Thirty minutes later, armed with a new ID which looked suspiciously like a credit card, Cassi returned to admitting. There she was confronted with another seemingly insurmountable problem. Since she used her maiden name, Cassidy, in the hospital because it was the name on her medical degree, and since Thomas had taken out her health insurance under Kingsley, the secretary claimed they needed her marriage certificate. Cassi said she didn’t have it. It wasn’t something she’d imagined she’d need to be admitted to the hospital, and surely they could just call Thomas’s office and get it straightened out. The clerk insisted the computer had to have the certificate. She was only the machine’s handmaiden, or so she said. This impasse was finally solved by the admitting supervisor who somehow got the computer to accept the information. Finally Cassi was assigned a room on the seventeenth floor, and a pleasant woman in a green smock, with a badge that said MEMORIAL VOLUNTEER, escorted Cassi upstairs.

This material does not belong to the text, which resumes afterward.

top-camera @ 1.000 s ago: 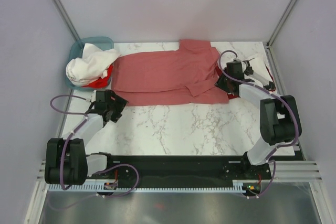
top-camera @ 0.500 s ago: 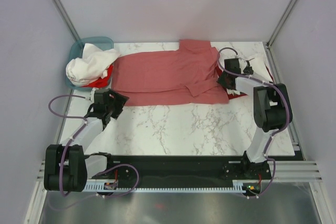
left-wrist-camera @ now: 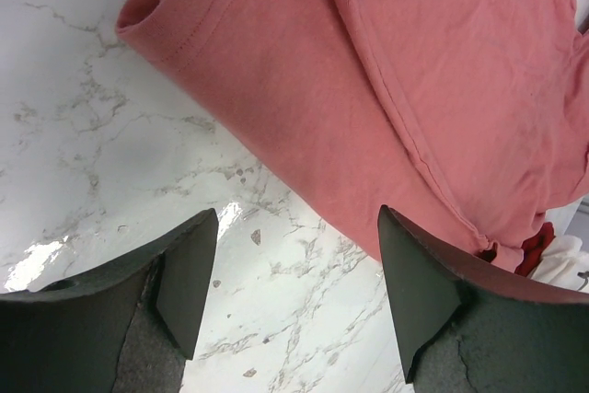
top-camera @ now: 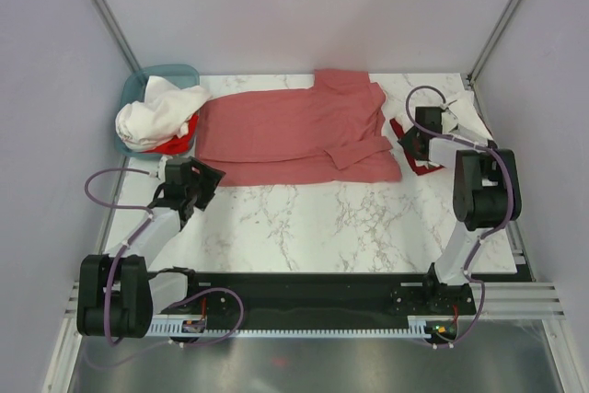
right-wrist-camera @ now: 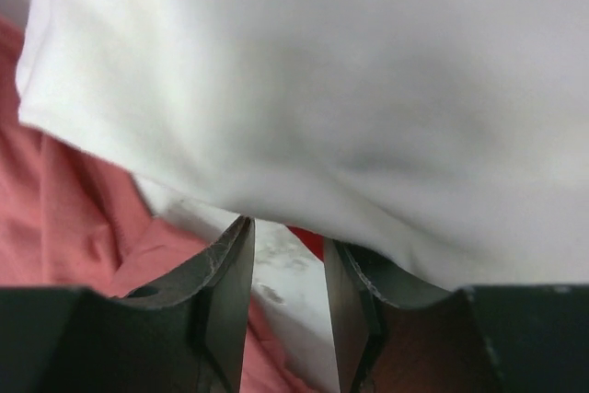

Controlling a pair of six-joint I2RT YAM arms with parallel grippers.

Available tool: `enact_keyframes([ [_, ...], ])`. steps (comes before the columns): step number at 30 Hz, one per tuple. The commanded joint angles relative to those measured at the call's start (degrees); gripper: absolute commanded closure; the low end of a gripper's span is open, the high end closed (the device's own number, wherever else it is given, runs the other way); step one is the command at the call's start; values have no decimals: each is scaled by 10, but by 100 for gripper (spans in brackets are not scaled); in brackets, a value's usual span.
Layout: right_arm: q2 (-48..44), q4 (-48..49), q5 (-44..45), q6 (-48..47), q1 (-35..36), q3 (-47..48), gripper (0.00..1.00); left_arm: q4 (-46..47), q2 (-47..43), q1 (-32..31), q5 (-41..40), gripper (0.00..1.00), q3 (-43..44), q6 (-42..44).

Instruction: Fold and stack the t-shirts

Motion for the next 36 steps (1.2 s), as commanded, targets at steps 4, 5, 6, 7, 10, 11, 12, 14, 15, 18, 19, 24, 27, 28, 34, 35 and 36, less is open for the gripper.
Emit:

But not to seventeen. First Cassi was taken to the second floor for a chest X ray. She said she had just had one six weeks ago during a routine physical and did not want another. X ray claimed anesthesia would not anesthetize anyone who was not X-rayed, and it took Cassi another hour to get the chief of anesthesia to call Obermeyer, who in turn called Jackson, the chief of radiology. After Jackson checked Cassi’s old film, he called Obermeyer back, who called back the chief of anesthesia, who called back the radiology clerk to say that Cassi didn’t need another chest film.

The rest of Cassi’s admission went more smoothly, including the visit to the lab for standard blood and urine analysis. Finally Cassi was deposited in a nondescript light blue hospital room with two beds. Her roommate was sixty-one and had a bandage over her left eye.

“Mary Sullivan’s the name,” said the woman after Cassi had introduced herself. She looked older than her sixty-one years because she wasn’t wearing her dentures.

Cassi wondered what kind of surgery the woman had had on her eye.

“Retina fell off,” said Mary, as if noting Cassi’s interest. “They had to take the eye out and glue it back on with a laser beam.”

Cassi laughed in spite of herself. “I don’t think they took your eye out,” she said.

“Sure did. In fact, when they first took my bandage off I saw double and thought they’d put it back in crooked.”

Cassi wasn’t about to argue. She unpacked her things, carefully storing her insulin and syringes in the drawer of her nightstand. She would take her normal injection that evening, but after that she was not to medicate herself until she was cleared to do so by her internist, Dr. Mclnery.